Do any lines in the data below contain "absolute"? If so, copy every one of them.

________________

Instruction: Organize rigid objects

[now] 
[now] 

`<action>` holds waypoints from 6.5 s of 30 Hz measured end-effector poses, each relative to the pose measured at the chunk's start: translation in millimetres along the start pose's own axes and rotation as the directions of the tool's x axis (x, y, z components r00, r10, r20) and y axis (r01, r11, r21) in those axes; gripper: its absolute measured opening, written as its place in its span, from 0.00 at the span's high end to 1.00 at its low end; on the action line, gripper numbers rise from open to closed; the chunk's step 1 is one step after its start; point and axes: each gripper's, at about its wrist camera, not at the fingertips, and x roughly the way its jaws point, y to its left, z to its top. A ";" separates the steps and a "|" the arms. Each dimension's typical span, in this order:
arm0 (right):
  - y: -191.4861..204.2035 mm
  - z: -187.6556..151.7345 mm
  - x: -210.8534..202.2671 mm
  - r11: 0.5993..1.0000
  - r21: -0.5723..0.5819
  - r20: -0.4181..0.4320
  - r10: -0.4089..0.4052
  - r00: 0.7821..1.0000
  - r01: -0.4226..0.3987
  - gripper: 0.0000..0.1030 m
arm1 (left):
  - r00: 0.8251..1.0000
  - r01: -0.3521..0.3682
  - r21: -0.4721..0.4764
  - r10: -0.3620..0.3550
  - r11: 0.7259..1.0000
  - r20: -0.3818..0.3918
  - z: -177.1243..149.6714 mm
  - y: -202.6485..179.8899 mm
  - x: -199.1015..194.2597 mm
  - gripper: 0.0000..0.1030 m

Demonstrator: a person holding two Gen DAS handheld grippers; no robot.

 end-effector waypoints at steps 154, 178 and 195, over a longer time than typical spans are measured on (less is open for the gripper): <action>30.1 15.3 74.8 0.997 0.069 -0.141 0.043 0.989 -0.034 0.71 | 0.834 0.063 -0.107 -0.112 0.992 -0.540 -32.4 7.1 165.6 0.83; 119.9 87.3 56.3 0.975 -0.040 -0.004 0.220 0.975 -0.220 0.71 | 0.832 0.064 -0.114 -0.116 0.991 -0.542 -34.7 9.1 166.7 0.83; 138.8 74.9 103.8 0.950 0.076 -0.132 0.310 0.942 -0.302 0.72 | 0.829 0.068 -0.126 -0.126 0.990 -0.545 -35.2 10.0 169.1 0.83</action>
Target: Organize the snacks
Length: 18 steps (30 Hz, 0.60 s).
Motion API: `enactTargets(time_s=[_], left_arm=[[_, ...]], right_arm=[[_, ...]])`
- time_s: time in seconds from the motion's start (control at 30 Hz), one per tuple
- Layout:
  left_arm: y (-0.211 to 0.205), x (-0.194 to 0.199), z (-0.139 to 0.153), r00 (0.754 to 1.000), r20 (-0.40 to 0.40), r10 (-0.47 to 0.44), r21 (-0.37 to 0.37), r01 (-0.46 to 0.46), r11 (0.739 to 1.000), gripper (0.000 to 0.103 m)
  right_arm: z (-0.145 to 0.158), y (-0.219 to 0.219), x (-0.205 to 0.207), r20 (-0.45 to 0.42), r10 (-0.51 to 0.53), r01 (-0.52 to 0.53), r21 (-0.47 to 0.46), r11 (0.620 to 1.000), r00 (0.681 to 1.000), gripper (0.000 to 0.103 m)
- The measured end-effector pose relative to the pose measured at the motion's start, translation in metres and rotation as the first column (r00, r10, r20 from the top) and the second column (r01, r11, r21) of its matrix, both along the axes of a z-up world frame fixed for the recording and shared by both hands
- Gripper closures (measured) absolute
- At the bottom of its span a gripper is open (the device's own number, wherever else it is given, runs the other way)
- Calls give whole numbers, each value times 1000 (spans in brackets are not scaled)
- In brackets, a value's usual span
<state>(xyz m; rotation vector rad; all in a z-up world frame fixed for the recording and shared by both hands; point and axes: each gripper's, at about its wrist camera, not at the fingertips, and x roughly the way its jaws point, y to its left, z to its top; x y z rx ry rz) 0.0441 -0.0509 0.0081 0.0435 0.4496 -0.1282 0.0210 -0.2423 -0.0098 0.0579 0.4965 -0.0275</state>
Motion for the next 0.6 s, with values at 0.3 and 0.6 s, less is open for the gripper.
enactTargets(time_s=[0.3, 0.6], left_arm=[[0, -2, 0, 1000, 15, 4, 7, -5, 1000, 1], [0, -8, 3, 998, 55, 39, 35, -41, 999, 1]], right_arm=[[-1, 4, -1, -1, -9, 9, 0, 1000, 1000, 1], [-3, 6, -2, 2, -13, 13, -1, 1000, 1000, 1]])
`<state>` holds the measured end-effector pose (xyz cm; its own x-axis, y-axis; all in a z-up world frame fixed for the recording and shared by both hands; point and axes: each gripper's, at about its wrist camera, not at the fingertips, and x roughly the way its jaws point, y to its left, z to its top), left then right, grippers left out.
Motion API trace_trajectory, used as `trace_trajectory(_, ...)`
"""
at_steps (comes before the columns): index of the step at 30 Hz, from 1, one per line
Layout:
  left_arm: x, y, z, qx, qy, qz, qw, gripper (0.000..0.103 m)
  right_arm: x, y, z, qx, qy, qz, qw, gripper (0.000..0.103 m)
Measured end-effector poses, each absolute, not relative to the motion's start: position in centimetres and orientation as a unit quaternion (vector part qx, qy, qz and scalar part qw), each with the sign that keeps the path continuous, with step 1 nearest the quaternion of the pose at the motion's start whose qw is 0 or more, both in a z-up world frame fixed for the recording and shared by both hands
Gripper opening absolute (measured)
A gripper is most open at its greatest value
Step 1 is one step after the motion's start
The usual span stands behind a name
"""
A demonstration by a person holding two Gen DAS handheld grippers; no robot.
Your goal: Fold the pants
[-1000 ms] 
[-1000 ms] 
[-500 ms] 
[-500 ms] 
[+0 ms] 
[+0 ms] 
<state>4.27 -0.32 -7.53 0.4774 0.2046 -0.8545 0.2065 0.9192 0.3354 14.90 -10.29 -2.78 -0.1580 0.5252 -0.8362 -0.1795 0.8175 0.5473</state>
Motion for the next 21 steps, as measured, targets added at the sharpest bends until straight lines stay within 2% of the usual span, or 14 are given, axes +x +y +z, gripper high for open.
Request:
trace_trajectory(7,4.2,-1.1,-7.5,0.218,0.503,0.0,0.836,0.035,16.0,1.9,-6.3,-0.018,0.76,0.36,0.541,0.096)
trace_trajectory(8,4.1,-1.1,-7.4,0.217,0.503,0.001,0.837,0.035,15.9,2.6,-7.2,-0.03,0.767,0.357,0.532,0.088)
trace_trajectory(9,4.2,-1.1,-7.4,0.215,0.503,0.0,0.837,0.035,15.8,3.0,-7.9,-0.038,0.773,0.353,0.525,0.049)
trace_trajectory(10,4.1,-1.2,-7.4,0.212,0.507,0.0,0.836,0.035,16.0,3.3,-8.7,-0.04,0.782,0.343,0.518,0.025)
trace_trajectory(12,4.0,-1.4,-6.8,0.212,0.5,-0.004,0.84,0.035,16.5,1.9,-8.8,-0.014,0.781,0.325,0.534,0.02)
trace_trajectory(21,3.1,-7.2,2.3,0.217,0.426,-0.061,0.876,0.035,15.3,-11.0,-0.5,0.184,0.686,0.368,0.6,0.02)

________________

● REPLY:
`<action>` holds waypoints from 6.5 s of 30 Hz measured end-effector poses, each relative to the pose measured at the chunk's start: translation in millimetres along the start pose's own axes and rotation as the directions of the tool's x axis (x, y, z components r00, r10, r20) and y axis (r01, r11, r21) in those axes; gripper: its absolute measured opening, written as its place in its span, from 0.00 at the span's high end to 1.00 at its low end; on the action line, gripper numbers rise from open to closed; the chunk's step 1 is one step after its start; point and axes: each gripper's, at about its wrist camera, not at the fingertips, and x roughly the way its jaws point, y to its left, z to its top. A ";" separates the steps and a "|" the arms. Each dimension's typical span, in this order:
- Gripper closures (measured) absolute
Measured end-effector poses, each absolute, not relative to the motion's start: position in centimetres and orientation as a unit quaternion (vector part qx, qy, qz and scalar part qw), each with the sign that keeps the path continuous, with step 1 nearest the quaternion of the pose at the motion's start whose qw is 0 or more, both in a z-up world frame fixed for the recording and shared by both hands
Gripper opening absolute (measured)

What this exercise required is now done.